In this study, how the tunic deforms in response to the mechanical environment was investigated.

Method:

The tunic specimen in the artificial seawater was still at 5˚C or underwent the mechanical stimuli at the temperature less than 10˚C. The mass and moisture content of the tunic, the concentrations of nitrate and dissolved organic matter in the artificial seawater used for the tunic, and the histological characteristics were evaluated.

Results:

The increase in mass of the tunic became lower as the region was closer to the bottom of Halocynthia roretzi. However, the decrease in mass caused by the mechanical stimuli was not different between the adjacent regions. Also, the tunic of the siphon, the tubular tissue for influx and efflux of the seawater, increased the mass more slowly after the stimuli.
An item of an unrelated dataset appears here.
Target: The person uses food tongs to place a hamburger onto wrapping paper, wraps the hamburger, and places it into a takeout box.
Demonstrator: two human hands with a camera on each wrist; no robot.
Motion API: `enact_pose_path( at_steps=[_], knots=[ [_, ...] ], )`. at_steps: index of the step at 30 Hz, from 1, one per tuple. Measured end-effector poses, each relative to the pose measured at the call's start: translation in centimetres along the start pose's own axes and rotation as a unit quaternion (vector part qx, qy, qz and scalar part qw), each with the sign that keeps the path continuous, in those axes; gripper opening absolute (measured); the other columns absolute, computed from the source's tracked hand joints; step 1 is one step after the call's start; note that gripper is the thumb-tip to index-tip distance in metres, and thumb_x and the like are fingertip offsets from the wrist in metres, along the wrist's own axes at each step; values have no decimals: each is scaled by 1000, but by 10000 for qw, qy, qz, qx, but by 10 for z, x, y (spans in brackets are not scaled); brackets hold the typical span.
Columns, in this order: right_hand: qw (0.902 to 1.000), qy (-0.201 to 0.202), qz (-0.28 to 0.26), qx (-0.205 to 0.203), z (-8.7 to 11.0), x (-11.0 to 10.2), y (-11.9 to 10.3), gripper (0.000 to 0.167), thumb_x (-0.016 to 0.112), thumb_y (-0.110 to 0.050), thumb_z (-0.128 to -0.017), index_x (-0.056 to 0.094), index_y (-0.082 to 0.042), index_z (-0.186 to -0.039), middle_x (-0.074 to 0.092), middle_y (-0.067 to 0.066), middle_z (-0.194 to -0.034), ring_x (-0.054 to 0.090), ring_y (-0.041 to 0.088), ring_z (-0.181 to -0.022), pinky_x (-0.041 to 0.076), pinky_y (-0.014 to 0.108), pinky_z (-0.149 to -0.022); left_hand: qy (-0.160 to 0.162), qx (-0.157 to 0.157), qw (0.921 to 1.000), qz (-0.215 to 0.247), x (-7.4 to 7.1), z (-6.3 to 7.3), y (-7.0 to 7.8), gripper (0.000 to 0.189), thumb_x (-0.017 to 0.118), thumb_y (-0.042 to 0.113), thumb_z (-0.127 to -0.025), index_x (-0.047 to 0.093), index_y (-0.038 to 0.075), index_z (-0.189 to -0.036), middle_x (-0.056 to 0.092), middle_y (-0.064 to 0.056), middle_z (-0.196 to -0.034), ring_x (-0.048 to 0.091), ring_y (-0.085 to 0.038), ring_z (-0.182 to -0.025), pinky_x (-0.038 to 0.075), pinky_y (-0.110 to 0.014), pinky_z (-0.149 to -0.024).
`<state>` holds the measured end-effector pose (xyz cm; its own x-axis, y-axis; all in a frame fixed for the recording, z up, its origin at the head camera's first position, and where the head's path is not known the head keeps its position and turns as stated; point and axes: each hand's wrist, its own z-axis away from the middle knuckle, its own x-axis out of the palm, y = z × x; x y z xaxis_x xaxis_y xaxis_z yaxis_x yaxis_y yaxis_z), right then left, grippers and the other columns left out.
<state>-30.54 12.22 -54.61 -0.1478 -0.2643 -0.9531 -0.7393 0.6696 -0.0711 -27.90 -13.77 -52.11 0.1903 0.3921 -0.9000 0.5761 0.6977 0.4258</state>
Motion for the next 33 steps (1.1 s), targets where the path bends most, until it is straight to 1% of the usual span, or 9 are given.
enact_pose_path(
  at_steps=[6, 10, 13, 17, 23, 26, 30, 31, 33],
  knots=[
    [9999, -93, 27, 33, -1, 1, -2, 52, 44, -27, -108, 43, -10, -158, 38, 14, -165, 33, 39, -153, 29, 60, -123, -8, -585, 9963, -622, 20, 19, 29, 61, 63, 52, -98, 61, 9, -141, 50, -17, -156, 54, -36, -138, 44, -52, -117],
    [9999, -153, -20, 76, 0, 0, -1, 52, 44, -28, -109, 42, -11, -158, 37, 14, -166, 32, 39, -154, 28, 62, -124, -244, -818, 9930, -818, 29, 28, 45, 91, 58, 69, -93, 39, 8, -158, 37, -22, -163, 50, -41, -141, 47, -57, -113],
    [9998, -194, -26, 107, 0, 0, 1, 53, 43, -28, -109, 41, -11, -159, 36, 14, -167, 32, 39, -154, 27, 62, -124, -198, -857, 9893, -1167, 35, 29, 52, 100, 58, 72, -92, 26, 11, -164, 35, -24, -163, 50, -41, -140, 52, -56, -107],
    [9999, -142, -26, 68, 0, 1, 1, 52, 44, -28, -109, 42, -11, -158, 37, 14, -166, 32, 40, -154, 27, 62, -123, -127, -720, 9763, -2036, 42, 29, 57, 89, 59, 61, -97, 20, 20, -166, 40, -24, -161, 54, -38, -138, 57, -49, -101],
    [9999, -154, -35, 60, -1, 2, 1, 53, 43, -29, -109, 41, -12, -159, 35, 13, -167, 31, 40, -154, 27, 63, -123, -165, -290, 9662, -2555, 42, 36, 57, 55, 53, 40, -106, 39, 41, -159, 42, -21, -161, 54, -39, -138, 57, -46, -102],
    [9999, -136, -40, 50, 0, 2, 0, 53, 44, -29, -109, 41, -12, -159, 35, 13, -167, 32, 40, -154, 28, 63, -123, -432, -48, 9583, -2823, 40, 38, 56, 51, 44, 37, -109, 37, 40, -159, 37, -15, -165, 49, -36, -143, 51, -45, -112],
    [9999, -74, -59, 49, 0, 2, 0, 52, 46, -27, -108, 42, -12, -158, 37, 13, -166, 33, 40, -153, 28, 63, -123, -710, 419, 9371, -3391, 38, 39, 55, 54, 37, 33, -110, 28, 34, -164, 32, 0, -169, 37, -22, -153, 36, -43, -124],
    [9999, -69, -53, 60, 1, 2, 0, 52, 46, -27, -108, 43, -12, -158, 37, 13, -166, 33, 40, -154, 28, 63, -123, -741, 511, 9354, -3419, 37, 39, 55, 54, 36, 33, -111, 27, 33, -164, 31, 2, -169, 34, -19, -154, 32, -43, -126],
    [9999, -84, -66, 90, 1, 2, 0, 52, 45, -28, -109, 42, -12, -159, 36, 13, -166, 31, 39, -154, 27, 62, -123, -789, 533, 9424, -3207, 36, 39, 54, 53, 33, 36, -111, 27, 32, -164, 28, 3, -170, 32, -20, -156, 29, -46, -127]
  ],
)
The size of the layer covering the outside of the tunic was inversely related to the increment in mass. The change in mass was corresponding to that in water content. The concentrations of nitrate and dissolved organic matter in the artificial seawater were enhanced 5 days after the stimuli while the concentration ratio of dissolved organic matter to nitrate was kept constant.

Conclusion:

The water content in the tunic was used for controlling the mass response to the mechanical environment.

Keywords: Halocynthia roretzi, Tunic, Cellulose, Chitin sulfate-like polysaccharide, Deformation, Mass, Dissolved organic matter, Nitrate.